# grade stake sharpeners?



## jdboy9 (Nov 3, 2007)

I am looking at making my own stakes and I was wondering if anyone knew a company that offered these giant pencil sharpeners other than hud-son?


----------



## woodshop (Nov 4, 2007)

jdboy9 said:


> I am looking at making my own stakes and I was wondering if anyone knew a company that offered these giant pencil sharpeners other than hud-son?



Do they have to be round stakes? Do you have a table saw or a bandsaw? If flat stakes will do, make a jig to set the stake into and "sharpen" it on either of those. Heck of a lot cheaper. Of course if you plan on making thousands of these... then maybe different story, but couple hundred, use a jig.


----------



## jdboy9 (Nov 4, 2007)

Yeah I have been doing it on a saw but I need to make a ton of these things and doing it on the saw is okay but not the most efficient.


----------



## CaseyForrest (Nov 4, 2007)

We use a machete for making points on grade stakes at work.


----------



## woodshop (Nov 4, 2007)

jdboy9 said:


> Yeah I have been doing it on a saw but I need to make a ton of these things and doing it on the saw is okay but not the most efficient.
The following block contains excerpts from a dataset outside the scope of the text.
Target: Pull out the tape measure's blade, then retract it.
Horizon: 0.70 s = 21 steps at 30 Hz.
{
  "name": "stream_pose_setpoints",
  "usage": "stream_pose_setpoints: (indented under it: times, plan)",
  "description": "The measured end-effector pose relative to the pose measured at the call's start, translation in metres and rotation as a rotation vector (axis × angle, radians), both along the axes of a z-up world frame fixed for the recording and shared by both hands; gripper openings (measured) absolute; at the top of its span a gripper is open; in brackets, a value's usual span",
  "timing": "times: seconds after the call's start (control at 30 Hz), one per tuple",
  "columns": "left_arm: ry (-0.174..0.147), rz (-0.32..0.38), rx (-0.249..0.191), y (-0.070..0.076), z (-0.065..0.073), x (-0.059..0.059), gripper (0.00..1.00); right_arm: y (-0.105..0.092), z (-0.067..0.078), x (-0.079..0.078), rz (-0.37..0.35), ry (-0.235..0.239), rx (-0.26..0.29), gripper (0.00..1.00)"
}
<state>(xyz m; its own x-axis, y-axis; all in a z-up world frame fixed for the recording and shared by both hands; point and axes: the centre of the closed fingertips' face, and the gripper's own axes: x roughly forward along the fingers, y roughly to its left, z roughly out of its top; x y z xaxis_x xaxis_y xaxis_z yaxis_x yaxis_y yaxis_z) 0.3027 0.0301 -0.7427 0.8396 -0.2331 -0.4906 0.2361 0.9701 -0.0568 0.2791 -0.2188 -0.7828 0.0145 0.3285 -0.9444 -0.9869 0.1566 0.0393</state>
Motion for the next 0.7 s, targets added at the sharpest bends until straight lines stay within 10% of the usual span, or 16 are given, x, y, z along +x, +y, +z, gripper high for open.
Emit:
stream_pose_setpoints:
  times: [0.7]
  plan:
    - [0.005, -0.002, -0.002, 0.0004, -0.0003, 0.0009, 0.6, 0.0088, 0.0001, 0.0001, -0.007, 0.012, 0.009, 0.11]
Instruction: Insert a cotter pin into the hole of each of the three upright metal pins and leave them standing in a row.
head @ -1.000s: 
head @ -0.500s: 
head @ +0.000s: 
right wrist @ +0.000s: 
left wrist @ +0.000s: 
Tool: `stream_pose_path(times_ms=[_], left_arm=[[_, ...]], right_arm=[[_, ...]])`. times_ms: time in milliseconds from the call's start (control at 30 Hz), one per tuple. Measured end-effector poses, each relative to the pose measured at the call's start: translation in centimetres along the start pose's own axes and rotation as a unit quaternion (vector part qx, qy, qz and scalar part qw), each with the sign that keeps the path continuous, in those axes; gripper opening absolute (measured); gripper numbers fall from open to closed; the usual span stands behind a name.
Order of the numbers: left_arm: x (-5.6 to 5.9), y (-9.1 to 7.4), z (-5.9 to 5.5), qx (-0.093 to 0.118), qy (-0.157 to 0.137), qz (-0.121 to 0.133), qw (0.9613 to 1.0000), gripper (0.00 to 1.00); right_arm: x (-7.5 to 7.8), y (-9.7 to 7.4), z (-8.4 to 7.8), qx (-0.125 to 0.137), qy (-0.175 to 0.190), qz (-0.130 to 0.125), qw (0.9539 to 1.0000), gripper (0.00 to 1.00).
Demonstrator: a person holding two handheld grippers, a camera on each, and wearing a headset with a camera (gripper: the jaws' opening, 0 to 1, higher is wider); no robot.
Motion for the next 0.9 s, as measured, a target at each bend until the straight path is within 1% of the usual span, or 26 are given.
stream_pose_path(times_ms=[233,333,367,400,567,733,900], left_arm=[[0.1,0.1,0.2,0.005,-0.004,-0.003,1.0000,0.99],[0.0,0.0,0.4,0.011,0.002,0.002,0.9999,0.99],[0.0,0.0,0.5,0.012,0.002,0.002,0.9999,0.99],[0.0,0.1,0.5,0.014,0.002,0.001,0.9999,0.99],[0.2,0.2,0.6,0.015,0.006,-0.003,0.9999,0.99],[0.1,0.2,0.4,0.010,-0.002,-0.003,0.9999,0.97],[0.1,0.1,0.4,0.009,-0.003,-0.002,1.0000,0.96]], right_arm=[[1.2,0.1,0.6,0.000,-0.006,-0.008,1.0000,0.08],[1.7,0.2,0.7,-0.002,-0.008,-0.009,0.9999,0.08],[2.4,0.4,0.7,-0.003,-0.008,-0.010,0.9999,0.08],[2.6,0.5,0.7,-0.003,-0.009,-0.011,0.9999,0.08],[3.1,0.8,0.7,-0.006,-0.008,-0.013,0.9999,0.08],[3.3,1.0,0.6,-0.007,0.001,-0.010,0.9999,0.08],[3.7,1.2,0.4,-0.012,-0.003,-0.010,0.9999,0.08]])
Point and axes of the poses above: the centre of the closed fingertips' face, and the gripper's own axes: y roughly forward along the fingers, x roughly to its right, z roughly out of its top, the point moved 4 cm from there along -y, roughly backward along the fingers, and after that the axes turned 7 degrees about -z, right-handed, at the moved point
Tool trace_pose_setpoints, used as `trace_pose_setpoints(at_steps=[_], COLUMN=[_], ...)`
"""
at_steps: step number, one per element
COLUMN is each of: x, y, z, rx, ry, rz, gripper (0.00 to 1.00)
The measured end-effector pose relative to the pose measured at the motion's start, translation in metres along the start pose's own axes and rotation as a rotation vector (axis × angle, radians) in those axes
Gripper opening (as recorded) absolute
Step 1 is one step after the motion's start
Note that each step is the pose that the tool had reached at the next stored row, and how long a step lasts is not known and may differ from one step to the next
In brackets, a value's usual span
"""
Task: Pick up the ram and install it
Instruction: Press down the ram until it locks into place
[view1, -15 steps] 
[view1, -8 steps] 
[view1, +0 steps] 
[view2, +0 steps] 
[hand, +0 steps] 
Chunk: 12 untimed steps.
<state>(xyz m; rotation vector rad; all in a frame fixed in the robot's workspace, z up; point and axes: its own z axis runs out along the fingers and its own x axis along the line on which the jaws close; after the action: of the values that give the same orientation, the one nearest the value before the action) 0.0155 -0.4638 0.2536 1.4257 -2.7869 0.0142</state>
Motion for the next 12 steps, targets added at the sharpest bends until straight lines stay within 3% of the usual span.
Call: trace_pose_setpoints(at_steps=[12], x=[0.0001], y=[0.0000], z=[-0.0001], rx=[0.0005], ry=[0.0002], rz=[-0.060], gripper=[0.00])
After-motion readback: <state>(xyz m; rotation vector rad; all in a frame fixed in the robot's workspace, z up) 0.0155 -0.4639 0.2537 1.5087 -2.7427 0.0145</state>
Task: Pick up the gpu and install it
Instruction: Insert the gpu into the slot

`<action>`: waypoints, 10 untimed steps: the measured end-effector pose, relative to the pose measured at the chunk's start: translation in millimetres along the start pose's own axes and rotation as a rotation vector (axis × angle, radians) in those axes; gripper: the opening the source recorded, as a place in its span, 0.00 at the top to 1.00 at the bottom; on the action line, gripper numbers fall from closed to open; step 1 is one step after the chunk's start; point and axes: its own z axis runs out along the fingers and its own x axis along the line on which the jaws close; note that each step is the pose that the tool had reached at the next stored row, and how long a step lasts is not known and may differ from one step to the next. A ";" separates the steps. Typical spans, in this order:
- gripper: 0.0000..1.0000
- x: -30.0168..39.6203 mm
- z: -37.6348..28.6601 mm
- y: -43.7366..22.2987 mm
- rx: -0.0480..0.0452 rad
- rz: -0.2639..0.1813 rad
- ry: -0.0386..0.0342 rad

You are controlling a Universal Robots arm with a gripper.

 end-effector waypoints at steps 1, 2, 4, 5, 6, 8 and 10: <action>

Not sure exactly how efficient you need to be, but based on my experience making semi-mass produced items in the shop, I can envision a jig where you set the piece on, run it through, flip and repeat... we are talking maybe 10-15 seconds max per piece (probably less than that if you're set up right). I can't imagine feeding that stake blank into a sharpening machine would be all that much faster than that unless it's mechanized and self feeding where you can load it up and walk away. In THAT case though you're talking serious money.


----------



## jdboy9 (Nov 4, 2007)

I do a 4 side point on it, found that it is easier to get into the ground than just two side point. It doesn't take all that much time to do and I will continue to do it that way, as well as investing in another saw so as not to tie up my saw all the time running these things through. I guess I should have titled this a bit differently so as to not make everyone think I'm complaining because I have to make a few dozen stakes  

I can't justify buying a 1500 dollar pencil sharpener which is why I was hoping to find something less expensive that someone might be using. I am going to try contacting lumberjacktools next week and see if they might have something.


----------



## timhar (Nov 4, 2007)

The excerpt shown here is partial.